2. A method as claimed in claim 1, characterized in that the compressed air is admixed with the fuel immediately prior to introduction thereof into the combustion chamber, and that approximately radially towards the fuel.
3. A method as claimed in claim 1, characterized in that the fuel spray cone immediately after entry thereof into the combustion chamber is bounded by an outer, approximately similarly directed flow of "primary gas" to which is then applied an outer flow of "secondary air" to break the spray cone up.
4. A method as claimed in claim 3, characterized in that the flow of primary gas and the flow of secondary air have approximately constant flow velocities under all conditions of operation or load.
5. A method as claimed in claim 3, characterized in that the primary gas is introduced or injected into the combustion chamber in radially outward direction at an angle of about 10 to 30, preferably about 20, to the longitudinal axis of said combustion chamber.
6. A method as claimed in claim 3, characterized in that the secondary air is introduced into the combustion chamber while being directed towards the introduced fuel, i.e. directed radially inwardly, at an angle of about 30 to 60, preferably about 45, to the longitudinal axis of said combustion chamber.
7. An apparatus for burning liquid fuels introduced into a combustion chamber, said apparatus comprising:
a burning fuel inlet central port opening into the combustion chamber through which the fuel can be led into the combustion chamber, said port being defined by a continuous knife edge with a triangular cross section and being concentrically surrounded by a gas and/or air inlet portion;
a plurality of air inlet ports being approximately evenly distributed about the circumference of the knife edge communicating with each other via an annular passageway and being in fluid communication with a preferably variable source of compressed air via said gas and/or air inlet portion.
8. An apparatus as claimed in claim 7, characterized in that a jet body comprising the fuel inlet is mounted for displacement in the direction of its longitudinal axis or the longitudinal axis of the combustion chamber, respectively, and is especially adapted to be moved to a position in which the fuel inlet is rearwardly offset or recessed relative to the end wall of the combustion chamber.
9. An apparatus as claimed in claim 7, characterized in that the annular gap width of the two gas or air inlet ports adjacent the fuel inlet is respectively variable by varying the relative positions of the side walls which define said inlet ports.
10. An apparatus as claimed in claim 9, characterized in that the annular gap width of the two gas or air inlet ports adjacent the fuel inlet is variable in the same way, i.e. by displacing an annular mouth piece, which comprises the two adjacent side walls of the two air inlet ports, in the direction of the longitudinal axis of the jet body or the combustion chamber, respectively, wherein the annular mouth piece preferably forms a part of the tubular or like jacket which separates the two flows of gas or air adjacent the fuel inlet.
11. An apparatus as claimed in claim 9, characterized in that the air inlet port which is second-nearest to the fuel inlet extends in such a way that the corresponding flow of "secondary air" assumes an approximately hollow cone-shaped flow profile directed towards the fuel spray cone.
12. The method for burning fuel of claim 1 wherein solid fuel, especially coal or peat, in pulverized form is substituted for the liquid fuel.
13. The apparatus for burning fuel of claim 7 wherein solid fuel, especially coal or peat, in pulverized form is substituted for the liquid fuel.
Description
BACKGROUND OF THE INVENTION

The invention is concerned with a method of and an apparatus for burning liquid and/or solid fuels in accordance with the preambles of patent claims 1 and 7, respectively.

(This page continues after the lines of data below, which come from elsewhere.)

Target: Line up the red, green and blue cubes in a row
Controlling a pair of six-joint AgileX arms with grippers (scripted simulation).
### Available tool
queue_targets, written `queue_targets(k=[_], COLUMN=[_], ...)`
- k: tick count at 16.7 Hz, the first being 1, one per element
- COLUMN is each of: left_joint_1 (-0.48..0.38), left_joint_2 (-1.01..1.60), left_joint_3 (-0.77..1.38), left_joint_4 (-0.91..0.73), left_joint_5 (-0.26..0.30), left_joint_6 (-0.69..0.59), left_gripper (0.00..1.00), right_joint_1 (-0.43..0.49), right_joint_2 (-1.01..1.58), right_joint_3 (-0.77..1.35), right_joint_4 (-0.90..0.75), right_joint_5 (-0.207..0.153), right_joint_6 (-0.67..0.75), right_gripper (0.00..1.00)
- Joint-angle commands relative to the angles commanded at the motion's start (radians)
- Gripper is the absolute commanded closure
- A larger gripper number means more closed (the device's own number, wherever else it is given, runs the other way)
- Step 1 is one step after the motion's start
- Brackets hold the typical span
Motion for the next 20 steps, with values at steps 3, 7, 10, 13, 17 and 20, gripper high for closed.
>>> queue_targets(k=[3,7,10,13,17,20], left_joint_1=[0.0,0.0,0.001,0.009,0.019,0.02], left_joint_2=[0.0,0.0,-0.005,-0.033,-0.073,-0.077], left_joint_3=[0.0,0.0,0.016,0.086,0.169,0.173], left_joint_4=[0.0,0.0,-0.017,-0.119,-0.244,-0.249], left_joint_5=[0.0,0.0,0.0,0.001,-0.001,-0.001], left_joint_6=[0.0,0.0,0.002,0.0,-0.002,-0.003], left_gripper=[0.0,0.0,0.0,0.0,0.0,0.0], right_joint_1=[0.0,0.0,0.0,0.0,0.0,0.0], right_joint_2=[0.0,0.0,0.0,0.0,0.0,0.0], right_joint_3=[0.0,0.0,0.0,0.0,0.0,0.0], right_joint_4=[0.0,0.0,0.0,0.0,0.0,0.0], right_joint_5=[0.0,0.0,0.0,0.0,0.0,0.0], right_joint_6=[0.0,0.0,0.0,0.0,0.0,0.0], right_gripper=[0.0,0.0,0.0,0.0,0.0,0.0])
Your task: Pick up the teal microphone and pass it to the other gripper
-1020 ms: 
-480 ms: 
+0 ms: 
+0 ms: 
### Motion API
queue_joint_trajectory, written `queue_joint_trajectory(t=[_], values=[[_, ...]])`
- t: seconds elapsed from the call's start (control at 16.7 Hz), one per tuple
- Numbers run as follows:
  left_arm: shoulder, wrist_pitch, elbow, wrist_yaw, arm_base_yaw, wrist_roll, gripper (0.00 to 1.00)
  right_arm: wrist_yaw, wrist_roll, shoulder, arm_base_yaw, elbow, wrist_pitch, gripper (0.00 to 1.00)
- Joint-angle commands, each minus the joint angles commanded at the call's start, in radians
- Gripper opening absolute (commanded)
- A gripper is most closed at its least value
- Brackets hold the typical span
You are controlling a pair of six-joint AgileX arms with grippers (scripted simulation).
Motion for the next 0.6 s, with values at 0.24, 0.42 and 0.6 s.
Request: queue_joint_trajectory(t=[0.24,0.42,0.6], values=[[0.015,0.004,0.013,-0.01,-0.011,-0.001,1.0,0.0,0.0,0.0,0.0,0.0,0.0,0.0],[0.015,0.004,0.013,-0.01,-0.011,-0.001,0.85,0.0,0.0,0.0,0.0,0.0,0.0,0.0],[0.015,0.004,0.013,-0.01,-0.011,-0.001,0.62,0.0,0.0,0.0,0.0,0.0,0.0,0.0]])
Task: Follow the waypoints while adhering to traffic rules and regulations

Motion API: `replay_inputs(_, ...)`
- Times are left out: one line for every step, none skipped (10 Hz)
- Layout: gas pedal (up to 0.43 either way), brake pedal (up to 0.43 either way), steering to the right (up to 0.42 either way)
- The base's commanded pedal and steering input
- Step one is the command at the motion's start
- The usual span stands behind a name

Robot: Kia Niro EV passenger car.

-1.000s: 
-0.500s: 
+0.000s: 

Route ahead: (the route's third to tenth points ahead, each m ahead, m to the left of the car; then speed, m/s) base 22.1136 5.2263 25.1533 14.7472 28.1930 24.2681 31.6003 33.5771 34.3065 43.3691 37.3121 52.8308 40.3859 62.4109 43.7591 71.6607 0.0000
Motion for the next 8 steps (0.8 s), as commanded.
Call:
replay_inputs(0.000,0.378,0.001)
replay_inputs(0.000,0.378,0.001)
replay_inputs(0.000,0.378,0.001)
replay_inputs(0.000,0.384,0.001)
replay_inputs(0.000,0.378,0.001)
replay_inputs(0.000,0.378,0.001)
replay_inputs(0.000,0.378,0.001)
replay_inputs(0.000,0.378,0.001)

Over the years the most varied proposals have been made for burning both liquid fuels such as oil or the like and solid fuels, especially coal, peat or the like in pulverized form, the latter being mostly introduced into a combustion chamber in admixture with a carrier liquid such as water and/or oil to form an emulsion. Introduction of the fuels into the combustion chamber normally takes place while creating a recirculating flow profile, the latter being confined by a rotating outer flow or air. In practice, combustion of a suspension of pulverized coal in liquid has proven to be relatively difficult; the main problem resides in preventing clogging of the fuel inlet ports or burner nozzles opening into the combustion chamber. Also, the combustion efficiency has been limited. To overcome these problems, the DD-PS No. 145,316 proposes a burner which is a combination of a so-called rotational burner and a toroidal burner. However, tests have shown that only relatively low efficiencies can be achieved with this burner, above all during the critical starting phase. The reason probably is that atomization of the fuels is insufficient so that problems of ignition will arise especially during the starting phase. Also, enrichment or mixing of the fuels with air is insufficient, whereby the efficiency is likewise reduced. Proceeding from the above-specified prior art it is the object of the instant invention to provide a method of and an apparatus for burning liquid and/or solid fuels in pulverized form, in which practically complete combustion can be achieved with simple structural means, wherein highly efficient combustion can also be maintained when solid fuels in dry state are supplied.

SUMMARY OF THE INVENTION

In the invention, the fuels are introduced into the combustion chamber with spontaneous fanning-out and in very finely divided state. Of particular importance is not only the introduction of the fuels into the combustion chamber by way of a knife-like edge but the additional admixture of compressed air prior to introduction into the combustion chamber, so that fuel highly enriched with air enters the combustion chamber. Preferably, the compressed air is admixed immediately before introduction of the fuel into the combustion chamber, viz. approximately radially towards the fuel, but preferably at a slight inclination to the fuel inlet port. Thus the fuel is broken up and enriched with air to promote combustion already before entering the combustion chamber. In addition, the thus created fuel spray cone, which is substantially hollow, is bounded by an outer, approximately similarly directed flow or primary air immediately after entry thereof into the combustion chamber. Finally, a radially even farther outward flow of secondary air acts on the thus "enveloped" spray cone whereby the flow surface or spray cone is broken up. That is, the flow of secondary air is directed towards the spray cone.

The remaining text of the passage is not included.